Hi everyone. I'm Vishnu Subramanian, founder of
Jarvislabs.ai. In this video, we have brought in a copilot and his name is Thamim, who is going to
help us with creating a workflow for IP adapter, combining it with ControlNet. We are going to
bring in our image and we're going to bring in another image and see how we can bring
the face from one image and structure from another image. Let's do that. If you are new to
IP adapter or ComfyUI, we have been making videos and you can check our playlist. It'll be super
helpful. You can go check it out and come to this. If you are knew already using IP adapter, then
let's get started. Right. The first thing we will do is load checkpoint. No let's load an image,
Right. The reason again is let's start with the ControlNet. For passing image. To control net we
actually need to extract the features of an image. So let's not go with this thing. Let's go. Let's
not even go with this. Let's choose a good image, maybe this thing. Okay. Nice. So she's an Indian
actress by the way, in case you don't know about her. Okay. And let's bring a depth map.
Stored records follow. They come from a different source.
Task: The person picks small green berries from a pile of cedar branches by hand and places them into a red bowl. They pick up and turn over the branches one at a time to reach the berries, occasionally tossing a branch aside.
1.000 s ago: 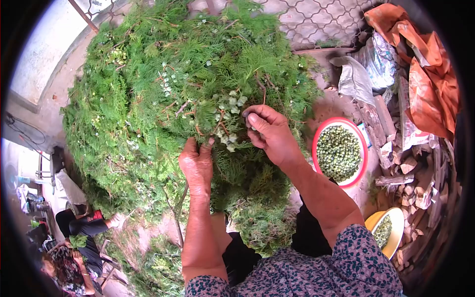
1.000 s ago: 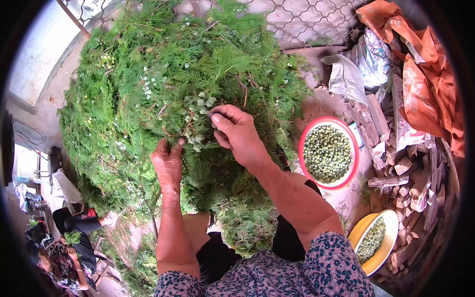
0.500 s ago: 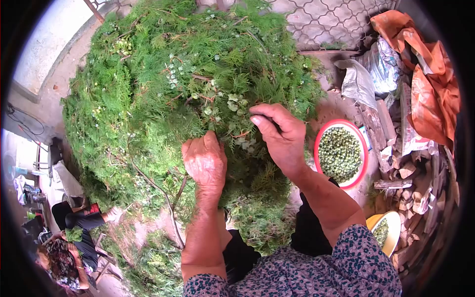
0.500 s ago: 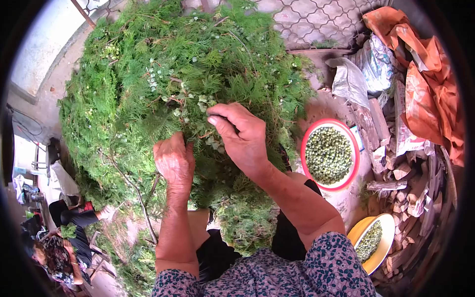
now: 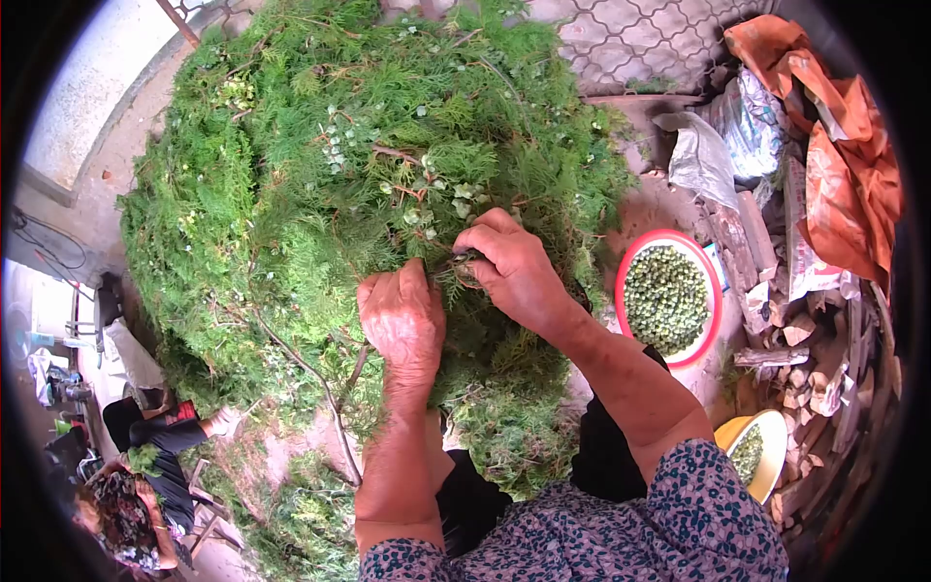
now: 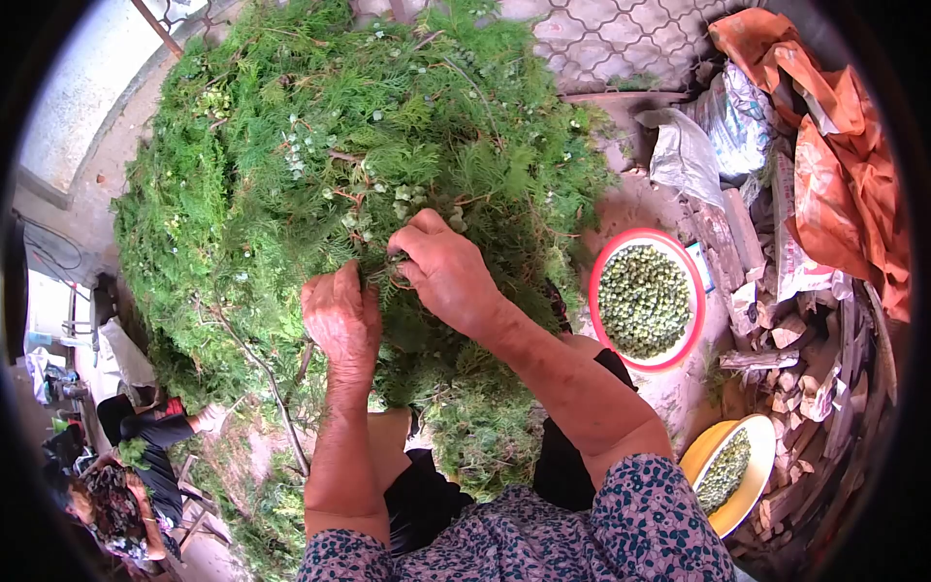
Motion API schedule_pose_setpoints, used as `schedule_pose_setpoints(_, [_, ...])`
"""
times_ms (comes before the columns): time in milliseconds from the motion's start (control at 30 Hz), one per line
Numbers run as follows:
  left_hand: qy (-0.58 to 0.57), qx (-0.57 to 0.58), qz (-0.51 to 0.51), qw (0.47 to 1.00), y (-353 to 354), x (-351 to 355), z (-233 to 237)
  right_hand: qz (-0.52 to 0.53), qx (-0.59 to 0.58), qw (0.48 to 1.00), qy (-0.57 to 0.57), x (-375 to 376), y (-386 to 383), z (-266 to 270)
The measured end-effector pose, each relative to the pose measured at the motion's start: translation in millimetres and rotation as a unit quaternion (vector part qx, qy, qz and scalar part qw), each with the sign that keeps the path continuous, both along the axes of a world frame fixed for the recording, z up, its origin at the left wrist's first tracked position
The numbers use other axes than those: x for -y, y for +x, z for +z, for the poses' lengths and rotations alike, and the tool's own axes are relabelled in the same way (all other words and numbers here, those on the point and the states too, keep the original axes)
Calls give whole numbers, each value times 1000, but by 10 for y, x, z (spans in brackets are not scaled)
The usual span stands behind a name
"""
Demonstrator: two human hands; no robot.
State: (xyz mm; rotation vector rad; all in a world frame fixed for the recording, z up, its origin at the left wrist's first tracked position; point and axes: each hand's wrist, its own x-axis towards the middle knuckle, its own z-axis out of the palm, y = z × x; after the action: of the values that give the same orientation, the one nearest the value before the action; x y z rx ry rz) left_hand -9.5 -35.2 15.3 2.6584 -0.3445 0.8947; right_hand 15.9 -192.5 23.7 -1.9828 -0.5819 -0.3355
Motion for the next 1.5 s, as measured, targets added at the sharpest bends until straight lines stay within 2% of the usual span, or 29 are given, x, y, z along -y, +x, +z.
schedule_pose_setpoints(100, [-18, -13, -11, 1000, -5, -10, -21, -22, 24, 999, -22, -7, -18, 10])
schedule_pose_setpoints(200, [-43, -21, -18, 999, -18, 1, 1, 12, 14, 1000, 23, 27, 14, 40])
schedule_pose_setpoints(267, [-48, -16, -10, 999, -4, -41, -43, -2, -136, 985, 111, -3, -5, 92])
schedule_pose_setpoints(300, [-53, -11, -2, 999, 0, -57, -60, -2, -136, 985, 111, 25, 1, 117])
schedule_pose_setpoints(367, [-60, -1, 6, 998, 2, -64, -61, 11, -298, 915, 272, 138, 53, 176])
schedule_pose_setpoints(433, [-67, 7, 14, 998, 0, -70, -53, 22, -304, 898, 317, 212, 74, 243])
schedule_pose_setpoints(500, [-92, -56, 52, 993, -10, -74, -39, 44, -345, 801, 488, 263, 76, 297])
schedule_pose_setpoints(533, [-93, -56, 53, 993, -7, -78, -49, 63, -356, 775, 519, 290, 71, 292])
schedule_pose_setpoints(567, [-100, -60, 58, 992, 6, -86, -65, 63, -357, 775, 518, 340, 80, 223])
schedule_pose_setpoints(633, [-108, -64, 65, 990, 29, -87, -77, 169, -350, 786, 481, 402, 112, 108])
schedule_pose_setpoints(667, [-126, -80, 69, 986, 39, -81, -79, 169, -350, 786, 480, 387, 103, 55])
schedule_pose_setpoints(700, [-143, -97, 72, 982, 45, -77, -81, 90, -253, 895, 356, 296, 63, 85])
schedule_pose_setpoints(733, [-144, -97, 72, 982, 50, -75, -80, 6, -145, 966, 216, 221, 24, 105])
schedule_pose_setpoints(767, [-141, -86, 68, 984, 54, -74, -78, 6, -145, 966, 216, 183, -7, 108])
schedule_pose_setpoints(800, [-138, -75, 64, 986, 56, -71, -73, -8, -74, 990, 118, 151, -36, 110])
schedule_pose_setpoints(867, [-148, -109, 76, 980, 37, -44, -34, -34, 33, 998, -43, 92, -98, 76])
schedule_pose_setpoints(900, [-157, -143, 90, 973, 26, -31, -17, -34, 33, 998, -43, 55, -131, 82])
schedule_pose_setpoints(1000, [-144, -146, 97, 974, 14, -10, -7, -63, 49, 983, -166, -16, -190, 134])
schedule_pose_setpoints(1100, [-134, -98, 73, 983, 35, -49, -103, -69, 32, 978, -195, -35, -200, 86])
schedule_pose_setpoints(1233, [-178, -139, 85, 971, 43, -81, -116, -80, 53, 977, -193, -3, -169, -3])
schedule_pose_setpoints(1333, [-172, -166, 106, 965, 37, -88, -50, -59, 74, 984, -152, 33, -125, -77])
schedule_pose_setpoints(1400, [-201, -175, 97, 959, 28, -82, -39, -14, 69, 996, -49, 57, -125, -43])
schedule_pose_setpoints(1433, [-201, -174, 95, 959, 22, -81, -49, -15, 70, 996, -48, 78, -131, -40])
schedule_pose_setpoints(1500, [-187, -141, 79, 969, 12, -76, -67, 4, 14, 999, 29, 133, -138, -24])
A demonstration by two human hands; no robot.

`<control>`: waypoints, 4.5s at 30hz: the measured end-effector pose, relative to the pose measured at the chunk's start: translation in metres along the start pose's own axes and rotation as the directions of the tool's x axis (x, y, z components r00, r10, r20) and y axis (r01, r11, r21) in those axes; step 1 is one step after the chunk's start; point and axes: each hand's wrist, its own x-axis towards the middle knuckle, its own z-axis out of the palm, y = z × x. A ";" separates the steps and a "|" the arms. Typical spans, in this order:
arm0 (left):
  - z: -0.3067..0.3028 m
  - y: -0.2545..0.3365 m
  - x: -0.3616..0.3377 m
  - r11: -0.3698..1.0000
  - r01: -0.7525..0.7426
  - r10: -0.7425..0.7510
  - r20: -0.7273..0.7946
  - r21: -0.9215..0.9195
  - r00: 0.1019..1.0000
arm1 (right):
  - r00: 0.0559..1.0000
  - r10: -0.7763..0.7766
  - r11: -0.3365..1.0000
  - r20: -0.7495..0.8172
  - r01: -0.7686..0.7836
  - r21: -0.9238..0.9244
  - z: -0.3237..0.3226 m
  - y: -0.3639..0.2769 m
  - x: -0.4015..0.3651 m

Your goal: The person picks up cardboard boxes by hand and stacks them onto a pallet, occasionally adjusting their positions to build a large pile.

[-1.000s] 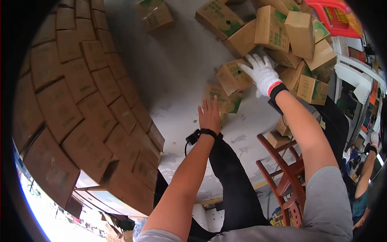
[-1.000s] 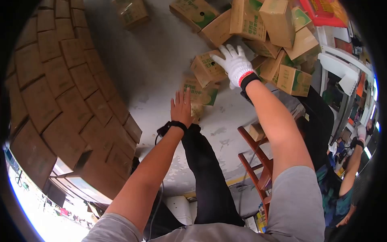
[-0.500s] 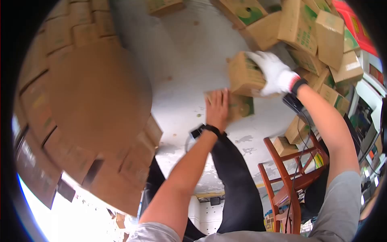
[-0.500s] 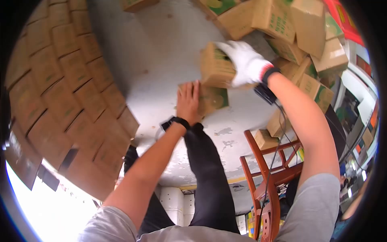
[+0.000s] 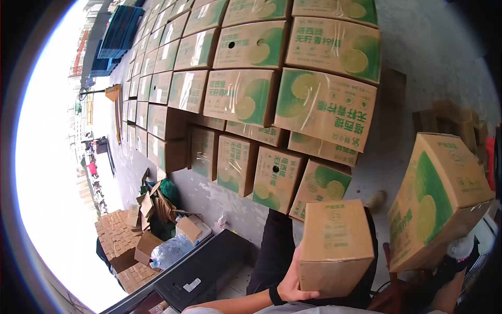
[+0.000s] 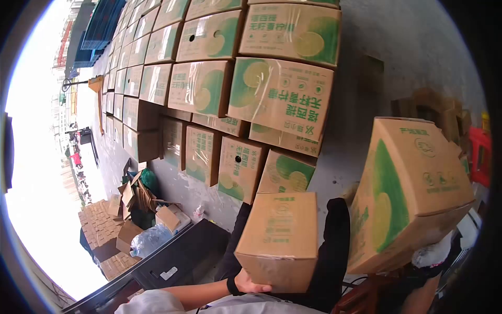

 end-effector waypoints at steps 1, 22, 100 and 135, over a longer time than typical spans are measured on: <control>-0.024 0.005 -0.021 0.979 0.067 -0.085 -0.089 -0.191 0.992 | 0.997 0.071 0.993 -0.012 -0.069 0.091 0.028 -0.005 -0.002; -0.303 0.146 0.066 0.973 -0.065 -0.210 -0.964 -0.223 0.165 | 0.728 -0.302 -0.567 0.615 0.381 -0.730 0.539 0.176 0.204; 0.133 -0.039 0.111 0.738 0.177 -0.374 -0.176 -0.651 0.910 | 0.941 -0.252 0.934 -0.227 0.174 -0.313 -0.269 0.146 -0.026; -0.182 0.061 0.069 0.837 -0.411 -0.084 -0.827 -0.361 0.556 | 0.531 -0.162 -0.498 0.832 0.683 -0.534 0.273 0.132 0.152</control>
Right. Does this call Midas depth map I think I'm pronouncing it right. Okay. And let's say,
preview image. Right. So this is going to be our depth map, and let's quickly put it as part of a
group node. Let's add it to group. Okay. Then we can have some names. Image preparation. Okay.
Image prep for ControlNet, right. So what we're going to do now is we have to build a very quick
workflow. So for our workflow let's start with load checkpoint okay. Let's choose a model turbo
vision xl. And let's bring in our prompt text encoders. Let's connect these two things. I would
say option enter. It should have got a duplicate. So what? What is the, shortcut to actually get it
with connection? another is a keyboard shortcut, command+ shift+V or control+shit+V, if I don't
want to do that just by using a click, what do we do? I still didn't figure it out, so fine.
So let's attach to the K sampler. And sometimes the, copilots don't work. So we are on our own.
Right. Let's bring in our decoder. Right. If you are already comfortable with this, you can just
to a forward, you need to send the latent image also. So. Yes, that's right. We miss the latent
image , I'm very helpful. Yeah. I like, let's change the resolution 1024x1024. Right. And
let's say a beautiful, beautiful Woman, And we don't want it to be nude or ugly or malformed,
nsfw, I don't want to have a bad image. Did I miss something? Yes, I know I should have connected to
clip. Right? What went wrong? No. You just like, added. No. I think we did a double copy paste
or something. Right. So I like command+shift+V, so multiple ways to do things and something. Oh,
we lost a prompt also beautiful woman. All right I hope we should have our image. Let's maybe did you
change the CFG scale. No, I did not. Okay. Right. So the problem with this is, if I want an image,
let's say, of this particular structure, then I have to tweak the prompt enough. Or I have to work
really hard to get an image similar prompt. Right. So let's see how we can use controlNet and, make
our images similar to the structure that we have in our older image. Right. So before we do that,
let's just do some restructuring so that things become a lot easier for us to understand. Right.
So let's bring the controlNet here. So what is going to be the first row that load controllNet
model. Right. So we already have a control Lora depth which is actually a controlNet model.
But I'm not sure why they called it Lora. It works for SDXL and it's really good. So you can
use that. And we need to apply that. To do that, the way we use it as advanced . So we get access
to the positive prompt and negative prompt. All right. So what do we do. Let's connect this
controlnet. And we need to connect the image. Let's bring the image from here. And we need a
positive prompts and negative prompts. So let's expand this and take this one here. And I think
I've got a negative one. So it's all is good to color these things so that we don't get confused.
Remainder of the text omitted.